Unlike some of the preceding examples of misplaced animosity, he had every right to be.

The Red Sox were angry when Machado spiked Dustin Pedroia on April 21. They responded on April 22, first when Eduardo Rodriguez threw three pitches at Machado’s knees, all of which failed to connect, then another one, from reliever Matt Barnes, behind his head.

It is reasonable to expect that the first dose of retaliation should have mitigated whatever karmic debt Machado incurred with his slide, and that Barnes cleaned up any leftover crumbs with his ill-conceived follow-up. If the Red Sox wanted to drill Machado, they had their shot—two of them—and they blew it. The expiration date on their justified rage had passed.

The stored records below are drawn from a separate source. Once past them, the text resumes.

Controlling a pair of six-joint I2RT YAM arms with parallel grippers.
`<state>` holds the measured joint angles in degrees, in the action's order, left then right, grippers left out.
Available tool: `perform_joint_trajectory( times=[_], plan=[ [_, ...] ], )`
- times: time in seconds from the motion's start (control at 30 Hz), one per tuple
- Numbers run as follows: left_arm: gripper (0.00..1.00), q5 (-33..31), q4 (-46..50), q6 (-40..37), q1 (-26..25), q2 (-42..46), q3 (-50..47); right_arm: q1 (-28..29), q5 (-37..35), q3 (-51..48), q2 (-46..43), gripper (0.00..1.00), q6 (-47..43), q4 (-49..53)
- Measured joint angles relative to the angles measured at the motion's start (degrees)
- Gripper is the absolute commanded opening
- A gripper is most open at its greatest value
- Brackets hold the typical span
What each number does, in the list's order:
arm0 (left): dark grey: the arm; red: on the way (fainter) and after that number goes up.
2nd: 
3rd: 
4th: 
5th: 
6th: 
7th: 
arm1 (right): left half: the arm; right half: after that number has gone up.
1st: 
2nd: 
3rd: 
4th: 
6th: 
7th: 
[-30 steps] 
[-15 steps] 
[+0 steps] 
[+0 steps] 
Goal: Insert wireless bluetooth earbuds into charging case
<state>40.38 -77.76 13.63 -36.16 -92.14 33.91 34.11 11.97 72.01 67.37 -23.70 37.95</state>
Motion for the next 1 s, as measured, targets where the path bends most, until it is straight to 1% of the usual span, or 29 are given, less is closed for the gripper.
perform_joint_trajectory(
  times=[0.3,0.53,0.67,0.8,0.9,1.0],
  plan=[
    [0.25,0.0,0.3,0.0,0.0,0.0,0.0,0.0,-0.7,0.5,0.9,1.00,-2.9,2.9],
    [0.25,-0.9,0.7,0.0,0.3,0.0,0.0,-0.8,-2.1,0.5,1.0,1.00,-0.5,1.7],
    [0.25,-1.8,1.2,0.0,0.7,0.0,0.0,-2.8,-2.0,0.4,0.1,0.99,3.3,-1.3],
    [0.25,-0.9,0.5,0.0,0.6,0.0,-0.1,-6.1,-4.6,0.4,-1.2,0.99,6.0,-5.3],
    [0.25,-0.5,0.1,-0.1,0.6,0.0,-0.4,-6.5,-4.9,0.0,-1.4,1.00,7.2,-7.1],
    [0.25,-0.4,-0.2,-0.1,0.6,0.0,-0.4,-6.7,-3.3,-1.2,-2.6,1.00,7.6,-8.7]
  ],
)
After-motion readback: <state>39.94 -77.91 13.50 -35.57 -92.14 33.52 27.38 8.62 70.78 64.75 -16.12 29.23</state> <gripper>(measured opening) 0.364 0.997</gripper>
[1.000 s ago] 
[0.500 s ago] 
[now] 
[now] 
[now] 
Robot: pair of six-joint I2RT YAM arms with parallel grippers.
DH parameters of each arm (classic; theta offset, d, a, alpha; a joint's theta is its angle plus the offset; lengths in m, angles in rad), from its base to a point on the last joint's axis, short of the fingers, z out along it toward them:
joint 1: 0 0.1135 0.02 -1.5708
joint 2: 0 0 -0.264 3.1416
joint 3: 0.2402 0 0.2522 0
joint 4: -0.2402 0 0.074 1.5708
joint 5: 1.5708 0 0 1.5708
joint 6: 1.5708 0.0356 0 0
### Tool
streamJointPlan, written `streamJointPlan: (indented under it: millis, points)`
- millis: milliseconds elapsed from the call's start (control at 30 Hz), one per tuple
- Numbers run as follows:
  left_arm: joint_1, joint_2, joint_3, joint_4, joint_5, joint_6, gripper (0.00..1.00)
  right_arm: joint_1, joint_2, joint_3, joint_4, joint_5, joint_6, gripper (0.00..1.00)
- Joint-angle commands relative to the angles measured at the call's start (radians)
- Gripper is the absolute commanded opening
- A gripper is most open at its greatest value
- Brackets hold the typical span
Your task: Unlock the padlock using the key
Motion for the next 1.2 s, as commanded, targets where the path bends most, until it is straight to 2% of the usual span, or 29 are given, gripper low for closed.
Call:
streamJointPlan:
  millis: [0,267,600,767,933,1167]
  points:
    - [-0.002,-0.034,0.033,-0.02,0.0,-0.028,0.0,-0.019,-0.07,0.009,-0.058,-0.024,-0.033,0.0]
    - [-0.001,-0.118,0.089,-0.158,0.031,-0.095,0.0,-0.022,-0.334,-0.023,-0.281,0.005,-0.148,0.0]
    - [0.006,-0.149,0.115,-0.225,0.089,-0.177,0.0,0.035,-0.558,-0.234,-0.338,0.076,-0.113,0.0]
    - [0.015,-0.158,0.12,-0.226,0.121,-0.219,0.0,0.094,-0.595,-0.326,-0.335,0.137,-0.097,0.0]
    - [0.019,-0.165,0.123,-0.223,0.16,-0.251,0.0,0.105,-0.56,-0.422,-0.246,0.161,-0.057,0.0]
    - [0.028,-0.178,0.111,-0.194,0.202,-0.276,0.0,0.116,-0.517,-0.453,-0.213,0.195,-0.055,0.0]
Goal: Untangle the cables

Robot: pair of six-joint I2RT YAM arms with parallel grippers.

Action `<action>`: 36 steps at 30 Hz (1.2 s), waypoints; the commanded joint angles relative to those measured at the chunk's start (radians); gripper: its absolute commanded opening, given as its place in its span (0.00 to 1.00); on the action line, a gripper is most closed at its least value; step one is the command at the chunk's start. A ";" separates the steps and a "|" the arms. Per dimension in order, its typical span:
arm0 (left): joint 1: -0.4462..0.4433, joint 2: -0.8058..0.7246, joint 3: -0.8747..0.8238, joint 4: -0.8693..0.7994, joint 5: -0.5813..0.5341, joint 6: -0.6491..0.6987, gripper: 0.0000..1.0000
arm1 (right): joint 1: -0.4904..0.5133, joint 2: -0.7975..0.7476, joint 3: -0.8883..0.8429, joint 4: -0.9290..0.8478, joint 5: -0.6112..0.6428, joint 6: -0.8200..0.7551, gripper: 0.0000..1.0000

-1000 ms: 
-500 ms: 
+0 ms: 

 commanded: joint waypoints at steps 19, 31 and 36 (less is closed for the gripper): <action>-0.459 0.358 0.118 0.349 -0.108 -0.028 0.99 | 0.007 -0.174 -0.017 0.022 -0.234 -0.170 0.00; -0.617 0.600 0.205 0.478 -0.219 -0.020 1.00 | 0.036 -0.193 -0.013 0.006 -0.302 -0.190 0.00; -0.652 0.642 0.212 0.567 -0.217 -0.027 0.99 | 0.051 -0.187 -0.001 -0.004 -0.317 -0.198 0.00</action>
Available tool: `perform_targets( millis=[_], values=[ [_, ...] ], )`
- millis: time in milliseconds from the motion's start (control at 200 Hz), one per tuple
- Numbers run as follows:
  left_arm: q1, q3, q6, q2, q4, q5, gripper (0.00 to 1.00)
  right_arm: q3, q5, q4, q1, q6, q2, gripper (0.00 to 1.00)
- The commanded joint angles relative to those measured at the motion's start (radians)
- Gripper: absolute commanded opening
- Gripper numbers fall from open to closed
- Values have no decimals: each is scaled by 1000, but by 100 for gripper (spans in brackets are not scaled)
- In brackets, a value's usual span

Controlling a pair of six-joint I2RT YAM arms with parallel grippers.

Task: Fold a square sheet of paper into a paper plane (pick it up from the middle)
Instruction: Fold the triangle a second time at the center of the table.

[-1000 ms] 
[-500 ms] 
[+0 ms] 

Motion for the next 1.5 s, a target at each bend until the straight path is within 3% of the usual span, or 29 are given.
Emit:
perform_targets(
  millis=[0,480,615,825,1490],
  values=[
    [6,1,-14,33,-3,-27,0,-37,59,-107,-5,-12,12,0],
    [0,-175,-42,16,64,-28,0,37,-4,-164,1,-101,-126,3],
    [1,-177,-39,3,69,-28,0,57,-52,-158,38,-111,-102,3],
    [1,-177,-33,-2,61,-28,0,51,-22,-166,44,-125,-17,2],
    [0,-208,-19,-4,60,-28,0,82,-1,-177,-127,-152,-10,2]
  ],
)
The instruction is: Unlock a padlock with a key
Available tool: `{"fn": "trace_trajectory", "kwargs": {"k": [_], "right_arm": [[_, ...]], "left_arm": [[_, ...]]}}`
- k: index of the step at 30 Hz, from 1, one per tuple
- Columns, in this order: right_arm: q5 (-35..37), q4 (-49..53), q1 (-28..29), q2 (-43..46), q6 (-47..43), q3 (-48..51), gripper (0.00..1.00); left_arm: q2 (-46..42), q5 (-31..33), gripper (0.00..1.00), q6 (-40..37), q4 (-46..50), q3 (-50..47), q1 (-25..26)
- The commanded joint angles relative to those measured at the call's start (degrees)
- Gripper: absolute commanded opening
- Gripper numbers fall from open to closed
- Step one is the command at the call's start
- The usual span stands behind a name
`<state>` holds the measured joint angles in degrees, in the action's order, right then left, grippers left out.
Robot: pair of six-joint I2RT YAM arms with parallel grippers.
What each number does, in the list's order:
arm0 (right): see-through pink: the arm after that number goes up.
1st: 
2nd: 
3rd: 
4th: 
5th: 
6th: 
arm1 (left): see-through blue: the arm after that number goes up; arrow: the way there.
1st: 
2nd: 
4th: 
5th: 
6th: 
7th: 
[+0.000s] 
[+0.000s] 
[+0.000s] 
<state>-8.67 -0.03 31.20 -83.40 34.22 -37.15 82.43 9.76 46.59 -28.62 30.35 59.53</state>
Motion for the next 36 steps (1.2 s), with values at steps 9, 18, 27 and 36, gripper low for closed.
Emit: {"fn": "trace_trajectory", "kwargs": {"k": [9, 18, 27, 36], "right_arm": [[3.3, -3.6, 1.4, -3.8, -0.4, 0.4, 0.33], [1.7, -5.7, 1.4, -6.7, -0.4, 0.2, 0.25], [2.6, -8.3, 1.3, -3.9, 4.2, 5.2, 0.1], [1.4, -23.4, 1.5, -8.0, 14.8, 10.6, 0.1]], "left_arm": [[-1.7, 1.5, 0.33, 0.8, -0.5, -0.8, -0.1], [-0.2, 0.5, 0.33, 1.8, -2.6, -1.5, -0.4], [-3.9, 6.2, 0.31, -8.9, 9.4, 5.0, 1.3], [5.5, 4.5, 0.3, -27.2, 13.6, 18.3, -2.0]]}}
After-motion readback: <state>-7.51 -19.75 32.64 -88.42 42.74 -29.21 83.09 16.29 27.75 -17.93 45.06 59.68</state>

Boston did not see it that way.

Which leads to the question: What was Chris Sale’s goal? Did he want to drill Machado, but, like his teammates before him, miss? Did he simply want to send what has becoming an increasingly common message that the guys in his clubhouse haven’t forgotten about what the guy in the other clubhouse did? Was it somehow about Mookie Betts, who had been hit by a pitch a day earlier?

No matter the answer, to what freaking end?

Assuming that the pitch was related to the Pedroia play, Machado already knows that the Red Sox, or at least certain players among their ranks, don’t like him. He knows that what he did continues to sit poorly with Boston’s roster. The Red Sox have gone through great pains to inform him of this. Sale’s pitch lent no additional degree of understanding.

Perhaps it’s Machado’s ongoing insistence that his slide was entirely above board. Maybe it’s aggrieved reaction to being thrown at the first time. Regardless, the Red Sox refuse to let it go.

To Machado’s credit, he handled his rage beautifully, saving it for a profanity-laced postgame rant for the ages. On the field, he simply took his base and later hit a monster home run.

The Red Sox have gone from good-guy victims in this drama to out-of-control vengeance monsters in the span of a week. The theme of recent message pitches across the league—hitters need to understand them better in order to better process the messages therein—has flipped entirely. This time it’s pitchers who need to understand when and how to end what at this point seems like an endless string of retaliatory actions.

It’s not a good look, for the Red Sox or for baseball.